The approach originally conceived by Douglas Pinnow, then developed and presented here by Pinnow and Miller, is another brick along the yellow brick road to the unified field theory. In my opinion, however, it is a very big brick indeed, and it represents a giant step forward. It is fundamentally different from other approaches: It is conceptually simpler. It does not invent new entities to explain the universe. It is mathematically tractable. And its predictions should be testable in the near future.

Pinnow and Miller call their approach the resonance model. This is an appropriate name, as the model describes unification within the framework of a spectrum of electromagnetic standing waves. This conception, both simple and beautiful, is able to determine the masses and charges of known particles with amazing accuracy. It combines all four forces, and explains the elusive nature of electronic charge as a ‘twist’ in the resonating wave, a twist easily identified with a fifth dimension proposed nearly eighty years ago to explain electromagnetism in the context of general relativity.

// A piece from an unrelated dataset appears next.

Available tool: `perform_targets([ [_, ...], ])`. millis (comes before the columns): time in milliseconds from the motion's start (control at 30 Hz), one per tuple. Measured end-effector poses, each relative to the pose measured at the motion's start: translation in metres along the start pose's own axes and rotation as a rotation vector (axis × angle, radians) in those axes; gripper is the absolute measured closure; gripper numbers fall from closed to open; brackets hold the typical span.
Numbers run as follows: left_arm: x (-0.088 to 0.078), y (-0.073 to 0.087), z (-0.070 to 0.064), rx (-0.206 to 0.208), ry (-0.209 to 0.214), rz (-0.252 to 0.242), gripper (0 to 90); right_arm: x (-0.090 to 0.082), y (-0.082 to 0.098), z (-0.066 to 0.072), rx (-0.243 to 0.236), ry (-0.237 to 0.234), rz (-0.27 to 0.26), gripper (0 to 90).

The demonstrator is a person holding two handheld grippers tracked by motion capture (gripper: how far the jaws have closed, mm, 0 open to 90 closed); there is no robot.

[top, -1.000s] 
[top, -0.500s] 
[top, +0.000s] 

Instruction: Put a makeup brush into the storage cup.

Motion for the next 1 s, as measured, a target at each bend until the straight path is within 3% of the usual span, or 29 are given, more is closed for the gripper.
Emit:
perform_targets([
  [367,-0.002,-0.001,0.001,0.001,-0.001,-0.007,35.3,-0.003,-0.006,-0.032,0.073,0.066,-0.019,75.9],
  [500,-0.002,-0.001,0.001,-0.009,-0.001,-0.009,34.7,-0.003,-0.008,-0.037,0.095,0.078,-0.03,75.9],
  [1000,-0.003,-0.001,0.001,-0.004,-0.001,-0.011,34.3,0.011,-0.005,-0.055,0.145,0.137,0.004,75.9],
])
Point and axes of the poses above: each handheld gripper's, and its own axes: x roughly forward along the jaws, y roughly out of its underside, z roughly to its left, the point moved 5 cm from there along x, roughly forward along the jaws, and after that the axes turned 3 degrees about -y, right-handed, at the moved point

The resonance model sets up ready tests for verification in the near future. If it is correct, do not expect to see the anticipated zoo of particles predicted by the standard model at masses just above one thousand GeV. They do not exist. If the resonance model is correct, the magnetic moment of the Σ⁰ particle is negative, not positive as predicted by the standard model. Both of these tests should be within the reach of experimental physics within a decade. Researchers at CERN and Fermilab, take note.

I congratulate Pinnow and Miller. In my opinion they have a well deserved place at the Round Table of the Knights of the Unified Field Theory.